• **Task goal**
What is the number of lines below that contain the word "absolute"? Give only that number.

Input data START

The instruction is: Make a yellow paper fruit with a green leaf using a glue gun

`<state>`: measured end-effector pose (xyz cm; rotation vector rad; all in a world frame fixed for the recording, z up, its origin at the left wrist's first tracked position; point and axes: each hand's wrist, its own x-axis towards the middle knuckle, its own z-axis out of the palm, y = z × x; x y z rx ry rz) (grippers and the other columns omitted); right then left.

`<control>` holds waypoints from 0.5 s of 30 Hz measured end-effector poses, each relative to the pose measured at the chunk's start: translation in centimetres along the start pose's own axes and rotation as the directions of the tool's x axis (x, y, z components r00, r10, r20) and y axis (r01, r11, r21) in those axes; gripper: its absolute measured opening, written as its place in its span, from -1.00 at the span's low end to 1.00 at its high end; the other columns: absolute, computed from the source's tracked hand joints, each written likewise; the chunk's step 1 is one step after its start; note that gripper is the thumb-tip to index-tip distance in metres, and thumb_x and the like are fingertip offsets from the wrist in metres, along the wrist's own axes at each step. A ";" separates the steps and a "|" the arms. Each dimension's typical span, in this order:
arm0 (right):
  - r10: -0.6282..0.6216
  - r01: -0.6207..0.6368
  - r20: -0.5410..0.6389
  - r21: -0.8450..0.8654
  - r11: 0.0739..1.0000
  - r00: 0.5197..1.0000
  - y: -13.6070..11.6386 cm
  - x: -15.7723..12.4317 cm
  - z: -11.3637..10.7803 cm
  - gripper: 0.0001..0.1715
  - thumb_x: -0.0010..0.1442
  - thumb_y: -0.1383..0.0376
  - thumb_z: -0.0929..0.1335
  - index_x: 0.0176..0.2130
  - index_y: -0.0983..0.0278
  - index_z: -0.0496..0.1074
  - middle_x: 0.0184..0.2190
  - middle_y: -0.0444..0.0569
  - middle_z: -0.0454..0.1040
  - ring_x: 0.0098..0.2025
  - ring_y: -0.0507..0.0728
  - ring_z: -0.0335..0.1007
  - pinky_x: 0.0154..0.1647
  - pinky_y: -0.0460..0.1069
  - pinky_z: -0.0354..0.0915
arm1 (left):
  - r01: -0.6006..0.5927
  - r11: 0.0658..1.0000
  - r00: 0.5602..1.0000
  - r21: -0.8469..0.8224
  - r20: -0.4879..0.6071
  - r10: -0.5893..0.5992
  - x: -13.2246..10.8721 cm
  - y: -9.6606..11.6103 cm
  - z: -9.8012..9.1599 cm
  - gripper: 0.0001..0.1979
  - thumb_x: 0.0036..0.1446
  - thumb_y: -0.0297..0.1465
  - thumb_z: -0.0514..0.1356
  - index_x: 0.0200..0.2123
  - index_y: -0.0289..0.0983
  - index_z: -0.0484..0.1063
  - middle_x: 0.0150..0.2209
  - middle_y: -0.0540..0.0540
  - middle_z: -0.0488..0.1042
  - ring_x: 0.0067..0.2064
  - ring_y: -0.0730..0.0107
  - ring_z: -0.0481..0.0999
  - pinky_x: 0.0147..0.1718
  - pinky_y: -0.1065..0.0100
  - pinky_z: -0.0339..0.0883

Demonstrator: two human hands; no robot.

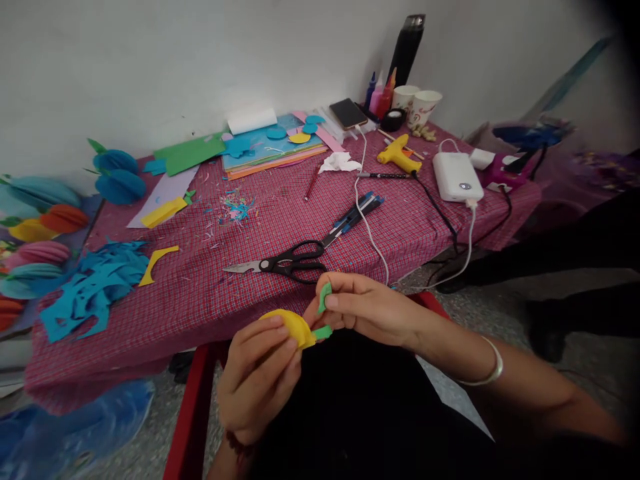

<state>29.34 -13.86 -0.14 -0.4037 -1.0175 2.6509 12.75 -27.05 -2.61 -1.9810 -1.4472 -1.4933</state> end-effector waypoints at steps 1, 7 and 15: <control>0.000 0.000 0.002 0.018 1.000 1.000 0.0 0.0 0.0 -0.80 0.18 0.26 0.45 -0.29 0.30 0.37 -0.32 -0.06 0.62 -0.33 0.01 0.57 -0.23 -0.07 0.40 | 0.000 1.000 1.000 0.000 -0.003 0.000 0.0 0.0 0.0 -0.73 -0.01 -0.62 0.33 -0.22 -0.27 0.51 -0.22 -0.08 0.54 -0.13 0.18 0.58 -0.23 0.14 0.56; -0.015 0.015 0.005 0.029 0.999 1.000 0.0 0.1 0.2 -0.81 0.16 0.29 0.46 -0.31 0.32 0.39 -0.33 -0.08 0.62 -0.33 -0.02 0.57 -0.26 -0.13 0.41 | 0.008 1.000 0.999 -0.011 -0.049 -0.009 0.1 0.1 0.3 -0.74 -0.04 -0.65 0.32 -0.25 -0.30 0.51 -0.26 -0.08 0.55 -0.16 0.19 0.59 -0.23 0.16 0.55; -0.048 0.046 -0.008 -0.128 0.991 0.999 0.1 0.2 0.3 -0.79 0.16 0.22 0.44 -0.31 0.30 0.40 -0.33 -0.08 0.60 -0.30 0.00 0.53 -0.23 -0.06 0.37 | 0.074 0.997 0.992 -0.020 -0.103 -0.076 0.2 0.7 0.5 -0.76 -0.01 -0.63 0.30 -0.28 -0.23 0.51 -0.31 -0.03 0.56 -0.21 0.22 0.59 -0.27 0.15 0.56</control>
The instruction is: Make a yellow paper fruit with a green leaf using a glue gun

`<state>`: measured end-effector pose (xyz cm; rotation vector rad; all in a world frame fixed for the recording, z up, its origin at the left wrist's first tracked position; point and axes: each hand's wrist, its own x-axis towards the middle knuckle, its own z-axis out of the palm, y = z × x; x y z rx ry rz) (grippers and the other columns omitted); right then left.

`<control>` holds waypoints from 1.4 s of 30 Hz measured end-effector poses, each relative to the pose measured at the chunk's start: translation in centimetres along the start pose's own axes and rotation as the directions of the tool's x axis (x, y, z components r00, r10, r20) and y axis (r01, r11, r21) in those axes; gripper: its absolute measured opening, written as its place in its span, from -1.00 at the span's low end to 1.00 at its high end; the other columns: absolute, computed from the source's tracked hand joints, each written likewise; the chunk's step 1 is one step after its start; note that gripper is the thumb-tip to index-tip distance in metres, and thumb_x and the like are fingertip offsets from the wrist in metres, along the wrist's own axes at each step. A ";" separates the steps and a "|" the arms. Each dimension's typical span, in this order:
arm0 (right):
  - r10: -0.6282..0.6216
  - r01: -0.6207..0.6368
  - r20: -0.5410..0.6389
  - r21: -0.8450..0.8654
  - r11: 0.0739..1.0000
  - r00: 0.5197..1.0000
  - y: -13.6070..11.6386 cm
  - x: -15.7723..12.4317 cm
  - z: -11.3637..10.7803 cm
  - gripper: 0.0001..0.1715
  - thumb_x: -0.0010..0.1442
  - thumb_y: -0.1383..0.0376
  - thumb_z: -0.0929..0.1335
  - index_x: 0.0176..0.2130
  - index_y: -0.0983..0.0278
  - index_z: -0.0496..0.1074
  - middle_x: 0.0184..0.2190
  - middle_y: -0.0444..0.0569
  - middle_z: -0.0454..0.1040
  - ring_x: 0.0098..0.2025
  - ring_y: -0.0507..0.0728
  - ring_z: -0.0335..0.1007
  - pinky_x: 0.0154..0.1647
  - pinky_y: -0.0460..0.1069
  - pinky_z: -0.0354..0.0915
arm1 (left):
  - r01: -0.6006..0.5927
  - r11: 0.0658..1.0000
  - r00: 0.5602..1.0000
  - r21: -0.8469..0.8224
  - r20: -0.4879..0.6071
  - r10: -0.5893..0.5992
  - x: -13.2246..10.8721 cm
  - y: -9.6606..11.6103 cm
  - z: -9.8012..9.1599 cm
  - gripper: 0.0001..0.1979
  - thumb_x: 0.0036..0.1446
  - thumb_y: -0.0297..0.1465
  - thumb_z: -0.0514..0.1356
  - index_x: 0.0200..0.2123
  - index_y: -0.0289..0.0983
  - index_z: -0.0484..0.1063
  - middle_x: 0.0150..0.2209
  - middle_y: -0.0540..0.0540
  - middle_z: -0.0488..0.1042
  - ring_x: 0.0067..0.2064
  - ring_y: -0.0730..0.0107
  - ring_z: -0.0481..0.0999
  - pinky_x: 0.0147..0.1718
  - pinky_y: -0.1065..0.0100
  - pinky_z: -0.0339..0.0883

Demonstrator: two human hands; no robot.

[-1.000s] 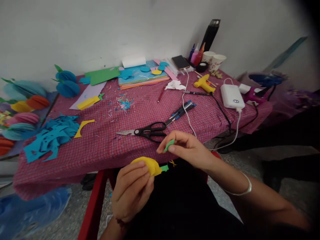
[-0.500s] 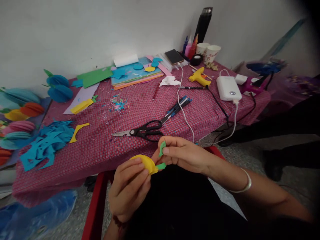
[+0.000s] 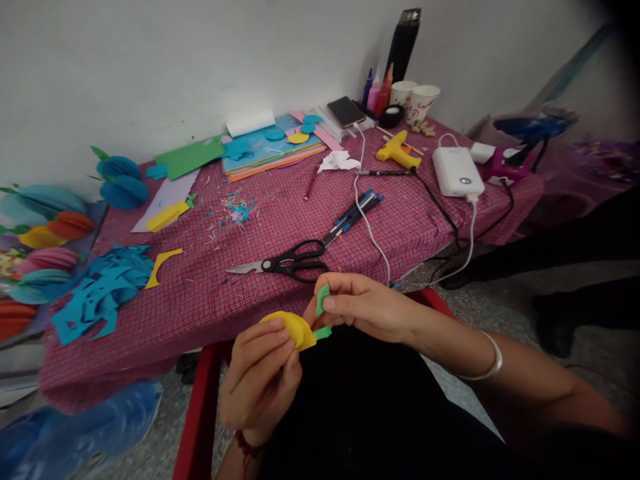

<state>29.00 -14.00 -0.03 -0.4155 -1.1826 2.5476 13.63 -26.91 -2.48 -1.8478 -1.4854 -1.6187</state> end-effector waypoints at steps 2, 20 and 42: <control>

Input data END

• **Output for this task**
2